Using threads to show progress

trevoke · December 15, 2009, 8:28pm

I want to do this in a Rake task, but the concept is Ruby. I would like
to use one thread to do the work, and one thread to periodically tell me
“We’re working on element x now”. I’m trying to work from this page:
http://ruby-doc.org/docs/ProgrammingRuby/html/tut_threads.html
Here is basically what I have:

dictated_exams = DictatedExam.all
enumerate = Thread.new do
  dictated_exams.each do |exam|
    Thread.current[:id] = exam.id
  end
end
print = Thread.new do
  sleep 1
  puts enumerate[:id]
end

end

… And I’m pretty much stuck here. I -think- what I want to do is
create a thread which won’t end until after the main one ends, and loop
forever ?
Or maybe I want to repeatedly create a new thread which will print the
:id, then exit, until the ‘enumerate’ thread is done ?
I realize that I could do this in one process, without threads, but I
want to update the output, say, every second, instead of with every
element.

trevoke · December 15, 2009, 8:53pm

Aldric G. wrote:

I want to do this in a Rake task, but the concept is Ruby. I would like
to use one thread to do the work, and one thread to periodically tell me
“We’re working on element x now”. I’m trying to work from this page:
Programming Ruby: The Pragmatic Programmer's Guide
Here is basically what I have:

I’ve successfully implemented it this way:

desc “Go through dictated exams and show IDs”
task(:showSomeIDs => :environment) do
dictated_exams = DictatedExam.all
enumerate = Thread.new do
dictated_exams.each do |exam|
Thread.current[:id] = exam.id
end
end
print = Thread.new do
while true
sleep 0.01
puts enumerate[:id]
end
end
enumerate.join
print.kill
end

Is there a more elegant way to do it?

trevoke · December 15, 2009, 11:15pm

Aldric G. wrote:

I’ve successfully implemented it this way:

desc “Go through dictated exams and show IDs”
task(:showSomeIDs => :environment) do
dictated_exams = DictatedExam.all
enumerate = Thread.new do
dictated_exams.each do |exam|
Thread.current[:id] = exam.id
end
end
print = Thread.new do
while true
sleep 0.01
puts enumerate[:id]
end
end
enumerate.join
print.kill
end

Is there a more elegant way to do it?

while enumerate.alive?
puts enumerate[:id]
sleep 1
end

Then you don’t need a print thread at all (just do it from the ‘main’
thread)

trevoke · December 16, 2009, 2:37am

On Tuesday 15 December 2009 01:53:21 pm Aldric G. wrote:

Aldric G. wrote:

I want to do this in a Rake task, but the concept is Ruby. I would like
to use one thread to do the work, and one thread to periodically tell me
“We’re working on element x now”. I’m trying to work from this page:
Programming Ruby: The Pragmatic Programmer's Guide
Here is basically what I have:

I’ve successfully implemented it this way:
[snip]
Thread.current[:id] = exam.id

What’s the advantage of making this a thread-local variable?

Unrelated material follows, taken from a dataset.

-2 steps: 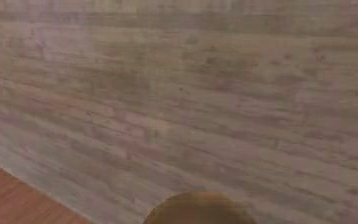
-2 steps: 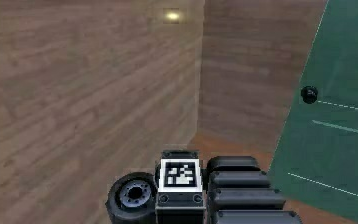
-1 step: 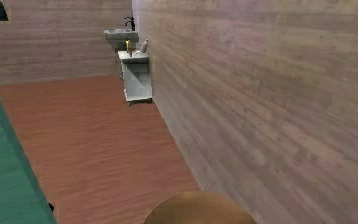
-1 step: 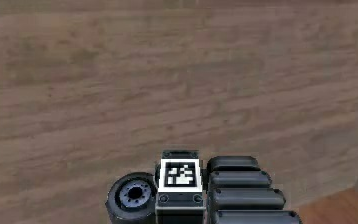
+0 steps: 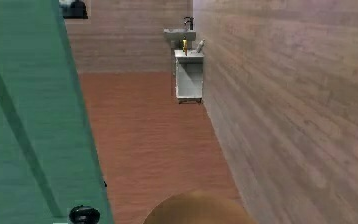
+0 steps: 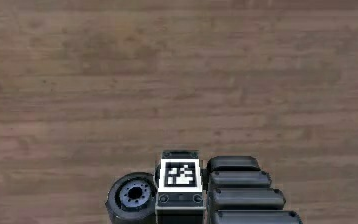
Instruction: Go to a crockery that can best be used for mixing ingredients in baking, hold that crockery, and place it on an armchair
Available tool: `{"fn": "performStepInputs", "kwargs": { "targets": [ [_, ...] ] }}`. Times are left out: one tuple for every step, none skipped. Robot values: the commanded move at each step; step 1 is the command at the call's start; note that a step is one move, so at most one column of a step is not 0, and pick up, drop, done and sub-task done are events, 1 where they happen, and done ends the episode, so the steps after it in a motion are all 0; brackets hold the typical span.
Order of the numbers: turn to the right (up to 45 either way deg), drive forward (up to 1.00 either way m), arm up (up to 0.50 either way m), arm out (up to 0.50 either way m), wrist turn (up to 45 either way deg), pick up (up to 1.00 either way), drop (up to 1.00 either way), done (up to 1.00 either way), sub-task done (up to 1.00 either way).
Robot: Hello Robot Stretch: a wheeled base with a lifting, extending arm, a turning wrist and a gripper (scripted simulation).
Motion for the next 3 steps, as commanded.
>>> {"fn": "performStepInputs", "kwargs": {
  "targets": [
    [0.0, 0.6, 0.0, 0.0, 0.0, 0.0, 0.0, 0.0, 0.0],
    [-36.0, 0.0, 0.0, 0.0, 0.0, 0.0, 0.0, 0.0, 0.0],
    [0.0, 1.0, 0.0, 0.0, 0.0, 0.0, 0.0, 0.0, 0.0]
  ]
}}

Taking Brian C.'s advice into account, I’d probably do this:

desc “Go through dictated exams and show IDs”
task(:showSomeIDs => :environment) do
dictated_exams = DictatedExam.all
current_id = nil
enumerate = Thread.new do
dictated_exams.each do |exam|
current_id = exam.id
end
end
while enumerate.alive?
sleep 0.01
puts current_id
end
enumerate.join
end

In this case, it’s simple enough that doing the threading yourself isn’t
too
bad. But since you seem new to threading, here’s a couple things we
didn’t
cover:

Locking. In this case, you’re only printing the value of one variable
which
I assume is an integer, so updates to that should be atomic. You’ll
probably
be fine if you’re just printing some status, but you never know – even
methods that don’t have ! on them can modify state.
Exception handling. Actually, I did that by joining the thread
anyway, even
though I know it’s ended when the loop is over. If I didn’t do that, any
exceptions raised within the thread would be silently ignored.

Threads really aren’t elegant. They are the 'goto’s of concurrency, and
I
don’t know of anyone who actually claims that naked threads are the way
forward. The only way this would be elegant is if it was hidden away in
a
library which exposed a higher-level interface to the user – but I’m
not sure
something like that exists or would be useful here.

trevoke · December 16, 2009, 10:29am

Piyush R. wrote:

In the enumerate thread keep pushing id to queue whenever there is a new
object being worked on.

dictated_exams.each do |exam|
queue.push exam.id
end

That’s a really good suggestion: the consumer will block when it tries
to pop from the queue, so you don’t need to spin.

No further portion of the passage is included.